Sampling and testing at the two campuses began Monday and will continue through Friday, April 10. Students are scheduled to return from spring break on Monday, April 13, Pinsker said.

Before they were banned in the United States, PCBs -- polychlorinated biphenyl – were used in caulking and glazing materials, added to paints and floor finishes and used as sealants for heating systems and plumbing and as insulation for electrical equipment.

PCBs have been shown to cause cancer in animals and other harmful health effects, according to the U.S. Environmental Protection Agency.

Santa Monica school official want to ensure that all PCBs in the targeting buildings are identified and “disposed of at off-site facilities” before renovations begin, Pinsker said.

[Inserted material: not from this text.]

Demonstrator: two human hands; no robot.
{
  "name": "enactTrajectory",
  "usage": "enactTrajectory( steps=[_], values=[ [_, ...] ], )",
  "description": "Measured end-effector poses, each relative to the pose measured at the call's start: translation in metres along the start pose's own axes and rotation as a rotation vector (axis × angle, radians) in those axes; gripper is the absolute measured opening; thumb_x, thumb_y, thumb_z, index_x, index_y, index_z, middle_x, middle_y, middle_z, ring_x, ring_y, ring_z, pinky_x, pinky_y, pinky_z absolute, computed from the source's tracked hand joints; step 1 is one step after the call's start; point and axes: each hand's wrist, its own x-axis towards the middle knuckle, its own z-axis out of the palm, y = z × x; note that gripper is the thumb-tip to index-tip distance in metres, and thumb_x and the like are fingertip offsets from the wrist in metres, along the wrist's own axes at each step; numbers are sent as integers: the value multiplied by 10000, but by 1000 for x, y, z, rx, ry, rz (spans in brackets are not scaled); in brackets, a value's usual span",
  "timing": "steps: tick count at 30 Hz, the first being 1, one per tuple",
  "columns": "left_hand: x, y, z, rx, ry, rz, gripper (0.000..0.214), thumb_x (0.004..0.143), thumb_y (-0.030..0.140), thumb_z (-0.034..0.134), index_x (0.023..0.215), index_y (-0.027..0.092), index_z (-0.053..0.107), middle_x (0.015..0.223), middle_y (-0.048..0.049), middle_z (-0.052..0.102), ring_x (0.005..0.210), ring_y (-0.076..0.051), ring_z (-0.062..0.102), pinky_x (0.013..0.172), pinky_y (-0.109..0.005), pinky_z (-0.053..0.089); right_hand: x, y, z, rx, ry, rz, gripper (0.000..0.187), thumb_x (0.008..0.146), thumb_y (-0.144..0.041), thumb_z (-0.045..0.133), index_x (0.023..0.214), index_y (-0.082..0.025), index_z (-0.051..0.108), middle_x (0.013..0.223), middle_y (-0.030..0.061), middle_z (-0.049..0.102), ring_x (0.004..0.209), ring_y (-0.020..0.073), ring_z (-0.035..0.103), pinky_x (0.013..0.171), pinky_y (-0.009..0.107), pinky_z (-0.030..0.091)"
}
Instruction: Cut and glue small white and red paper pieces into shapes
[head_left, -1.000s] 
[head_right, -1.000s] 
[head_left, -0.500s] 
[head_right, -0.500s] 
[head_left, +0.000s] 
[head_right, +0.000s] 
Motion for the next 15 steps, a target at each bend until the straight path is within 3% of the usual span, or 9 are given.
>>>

Renovation work at both schools is being funded through Measure BB, a $268 million facilities improvement bond approved by Santa Monica and Malibu voters in 2006, she said.

Santa Monica High received a new $55 million science and technology building slated to open in August. Constructed in 1952, the old technology building will be demolished this fall and replaced by a new softball field and parking lot as part of an overall modernization plan for Samohi.

The new science and tech building features 20 classrooms, 15 science labs and an auto repair shop, Pinsker said.

Olympic High will get four new renovated buildings as part of a $5.5 million modernization project that features a new music classroom, a modernized library and a new computer lab, she said.